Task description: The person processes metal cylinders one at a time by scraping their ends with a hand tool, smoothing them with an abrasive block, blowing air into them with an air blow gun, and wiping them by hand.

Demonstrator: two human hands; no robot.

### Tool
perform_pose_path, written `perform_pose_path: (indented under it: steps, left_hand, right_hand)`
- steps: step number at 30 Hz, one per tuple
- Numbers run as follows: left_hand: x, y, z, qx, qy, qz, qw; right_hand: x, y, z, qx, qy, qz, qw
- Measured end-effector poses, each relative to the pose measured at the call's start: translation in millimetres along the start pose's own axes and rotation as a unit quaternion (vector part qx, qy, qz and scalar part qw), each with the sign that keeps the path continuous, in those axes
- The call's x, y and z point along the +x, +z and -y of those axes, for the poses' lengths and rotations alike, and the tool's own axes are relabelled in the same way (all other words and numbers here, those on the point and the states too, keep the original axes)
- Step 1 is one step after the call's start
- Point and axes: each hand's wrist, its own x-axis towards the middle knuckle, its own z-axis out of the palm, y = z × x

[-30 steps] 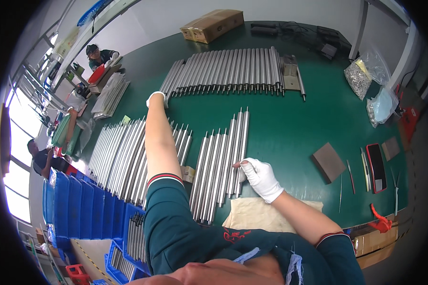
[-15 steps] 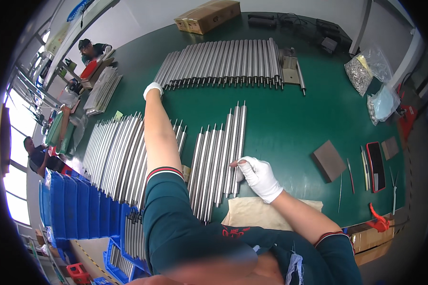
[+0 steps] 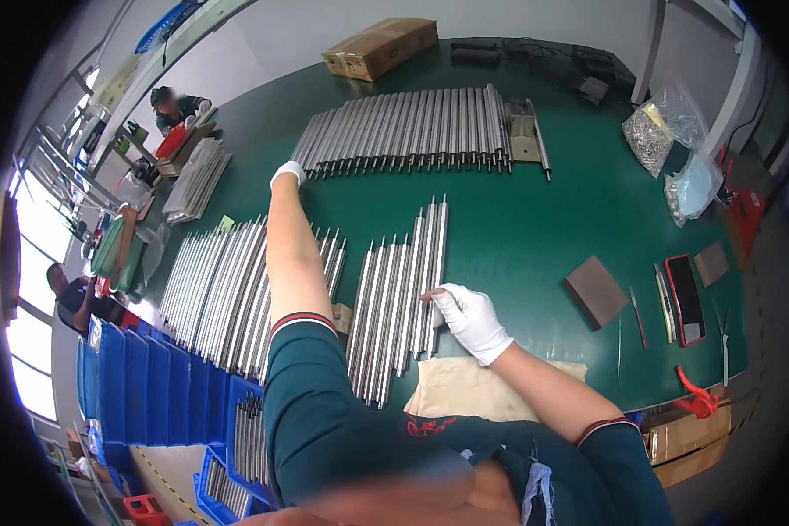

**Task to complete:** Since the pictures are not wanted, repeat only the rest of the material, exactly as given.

**Answer to the problem:**
Task description: The person processes metal cylinders one at a time by scraping their ends with a hand tool, smoothing them with an abrasive block, blowing air into them with an air blow gun, and wiping them by hand.

Demonstrator: two human hands; no robot.

### Tool
perform_pose_path, written `perform_pose_path: (indented under it: steps, left_hand, right_hand)`
- steps: step number at 30 Hz, one per tuple
- Numbers run as follows: left_hand: x, y, z, qx, qy, qz, qw; right_hand: x, y, z, qx, qy, qz, qw
- Measured end-effector poses, each relative to the pose measured at the call's start: translation in millimetres along the start pose's own axes and rotation as a unit quaternion (vector part qx, qy, qz and scalar part qw), each with the sign that keeps the path continuous, in those axes
- The call's x, y and z point along the +x, +z and -y of those axes, for the poses' lengths and rotations alike, and the tool's own axes are relabelled in the same way (all other words and numbers here, those on the point and the states too, keep the original axes)
- Step 1 is one step after the call's start
- Point and axes: each hand's wrist, its own x-axis towards the middle knuckle, its own z-axis out of the palm, y = z × x

[-30 steps] 
[-15 steps] 
[+0 steps] 

This exercise has nothing more to it.